An exact transcription of all the data is the expected reply.

======

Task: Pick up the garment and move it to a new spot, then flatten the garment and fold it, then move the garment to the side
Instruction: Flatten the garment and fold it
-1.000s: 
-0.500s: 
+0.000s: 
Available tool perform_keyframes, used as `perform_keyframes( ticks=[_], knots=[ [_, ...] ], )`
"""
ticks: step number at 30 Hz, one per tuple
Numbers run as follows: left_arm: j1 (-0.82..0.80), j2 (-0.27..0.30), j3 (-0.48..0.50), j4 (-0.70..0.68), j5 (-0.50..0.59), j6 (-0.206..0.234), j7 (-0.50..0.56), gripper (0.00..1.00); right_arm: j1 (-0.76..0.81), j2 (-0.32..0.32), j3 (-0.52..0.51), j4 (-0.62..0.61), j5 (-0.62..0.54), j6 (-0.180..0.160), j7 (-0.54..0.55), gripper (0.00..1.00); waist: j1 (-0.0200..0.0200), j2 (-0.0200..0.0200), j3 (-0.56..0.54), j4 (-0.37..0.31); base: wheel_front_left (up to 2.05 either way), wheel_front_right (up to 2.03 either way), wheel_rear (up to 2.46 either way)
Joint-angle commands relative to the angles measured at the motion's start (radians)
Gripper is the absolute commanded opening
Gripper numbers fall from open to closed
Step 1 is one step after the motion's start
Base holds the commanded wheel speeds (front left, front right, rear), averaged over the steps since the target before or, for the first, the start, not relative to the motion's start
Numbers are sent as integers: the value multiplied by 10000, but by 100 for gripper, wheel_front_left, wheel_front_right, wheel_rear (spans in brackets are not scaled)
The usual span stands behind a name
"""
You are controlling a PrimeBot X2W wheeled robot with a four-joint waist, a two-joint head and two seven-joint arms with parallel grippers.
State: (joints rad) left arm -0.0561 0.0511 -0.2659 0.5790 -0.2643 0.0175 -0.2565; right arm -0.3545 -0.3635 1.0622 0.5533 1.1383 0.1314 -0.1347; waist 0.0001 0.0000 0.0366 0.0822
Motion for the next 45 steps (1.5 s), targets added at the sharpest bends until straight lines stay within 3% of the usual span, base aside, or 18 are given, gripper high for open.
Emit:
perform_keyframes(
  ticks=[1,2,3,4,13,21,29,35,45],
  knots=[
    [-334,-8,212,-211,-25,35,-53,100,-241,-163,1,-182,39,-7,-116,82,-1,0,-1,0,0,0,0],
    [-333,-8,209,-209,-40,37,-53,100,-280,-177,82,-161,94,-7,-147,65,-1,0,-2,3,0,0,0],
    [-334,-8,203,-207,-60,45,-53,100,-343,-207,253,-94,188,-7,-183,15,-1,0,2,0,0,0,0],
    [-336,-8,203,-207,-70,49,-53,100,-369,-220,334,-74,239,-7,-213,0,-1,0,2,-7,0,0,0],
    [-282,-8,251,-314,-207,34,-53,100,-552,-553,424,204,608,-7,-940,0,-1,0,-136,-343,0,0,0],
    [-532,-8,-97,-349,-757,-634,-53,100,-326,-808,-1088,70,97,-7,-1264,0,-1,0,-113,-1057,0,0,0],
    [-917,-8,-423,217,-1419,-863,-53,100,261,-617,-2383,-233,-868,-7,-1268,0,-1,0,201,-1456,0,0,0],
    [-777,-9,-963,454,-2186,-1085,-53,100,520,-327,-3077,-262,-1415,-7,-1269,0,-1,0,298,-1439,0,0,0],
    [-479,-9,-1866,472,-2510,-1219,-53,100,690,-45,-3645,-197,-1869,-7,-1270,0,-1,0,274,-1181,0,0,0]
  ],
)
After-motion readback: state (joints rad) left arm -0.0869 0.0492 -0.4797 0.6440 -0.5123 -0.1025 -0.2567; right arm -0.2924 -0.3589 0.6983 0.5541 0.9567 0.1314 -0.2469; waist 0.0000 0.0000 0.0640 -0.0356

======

**Response to this exercise:**
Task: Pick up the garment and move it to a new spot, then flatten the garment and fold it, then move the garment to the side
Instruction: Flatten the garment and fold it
-1.000s: 
-0.500s: 
+0.000s: 
Available tool perform_keyframes, used as `perform_keyframes( ticks=[_], knots=[ [_, ...] ], )`
"""
ticks: step number at 30 Hz, one per tuple
Numbers run as follows: left_arm: j1 (-0.82..0.80), j2 (-0.27..0.30), j3 (-0.48..0.50), j4 (-0.70..0.68), j5 (-0.50..0.59), j6 (-0.206..0.234), j7 (-0.50..0.56), gripper (0.00..1.00); right_arm: j1 (-0.76..0.81), j2 (-0.32..0.32), j3 (-0.52..0.51), j4 (-0.62..0.61), j5 (-0.62..0.54), j6 (-0.180..0.160), j7 (-0.54..0.55), gripper (0.00..1.00); waist: j1 (-0.0200..0.0200), j2 (-0.0200..0.0200), j3 (-0.56..0.54), j4 (-0.37..0.31); base: wheel_front_left (up to 2.05 either way), wheel_front_right (up to 2.03 either way), wheel_rear (up to 2.46 either way)
Joint-angle commands relative to the angles measured at the motion's start (radians)
Gripper is the absolute commanded opening
Gripper numbers fall from open to closed
Step 1 is one step after the motion's start
Base holds the commanded wheel speeds (front left, front right, rear), averaged over the steps since the target before or, for the first, the start, not relative to the motion's start
Numbers are sent as integers: the value multiplied by 10000, but by 100 for gripper, wheel_front_left, wheel_front_right, wheel_rear (spans in brackets are not scaled)
The usual span stands behind a name
"""
You are controlling a PrimeBot X2W wheeled robot with a four-joint waist, a two-joint head and two seven-joint arms with parallel grippers.
State: (joints rad) left arm -0.0561 0.0511 -0.2659 0.5790 -0.2643 0.0175 -0.2565; right arm -0.3545 -0.3635 1.0622 0.5533 1.1383 0.1314 -0.1347; waist 0.0001 0.0000 0.0366 0.0822
Motion for the next 45 steps (1.5 s), targets added at the sharpest bends until straight lines stay within 3% of the usual span, base aside, or 18 are given, gripper high for open.
Emit:
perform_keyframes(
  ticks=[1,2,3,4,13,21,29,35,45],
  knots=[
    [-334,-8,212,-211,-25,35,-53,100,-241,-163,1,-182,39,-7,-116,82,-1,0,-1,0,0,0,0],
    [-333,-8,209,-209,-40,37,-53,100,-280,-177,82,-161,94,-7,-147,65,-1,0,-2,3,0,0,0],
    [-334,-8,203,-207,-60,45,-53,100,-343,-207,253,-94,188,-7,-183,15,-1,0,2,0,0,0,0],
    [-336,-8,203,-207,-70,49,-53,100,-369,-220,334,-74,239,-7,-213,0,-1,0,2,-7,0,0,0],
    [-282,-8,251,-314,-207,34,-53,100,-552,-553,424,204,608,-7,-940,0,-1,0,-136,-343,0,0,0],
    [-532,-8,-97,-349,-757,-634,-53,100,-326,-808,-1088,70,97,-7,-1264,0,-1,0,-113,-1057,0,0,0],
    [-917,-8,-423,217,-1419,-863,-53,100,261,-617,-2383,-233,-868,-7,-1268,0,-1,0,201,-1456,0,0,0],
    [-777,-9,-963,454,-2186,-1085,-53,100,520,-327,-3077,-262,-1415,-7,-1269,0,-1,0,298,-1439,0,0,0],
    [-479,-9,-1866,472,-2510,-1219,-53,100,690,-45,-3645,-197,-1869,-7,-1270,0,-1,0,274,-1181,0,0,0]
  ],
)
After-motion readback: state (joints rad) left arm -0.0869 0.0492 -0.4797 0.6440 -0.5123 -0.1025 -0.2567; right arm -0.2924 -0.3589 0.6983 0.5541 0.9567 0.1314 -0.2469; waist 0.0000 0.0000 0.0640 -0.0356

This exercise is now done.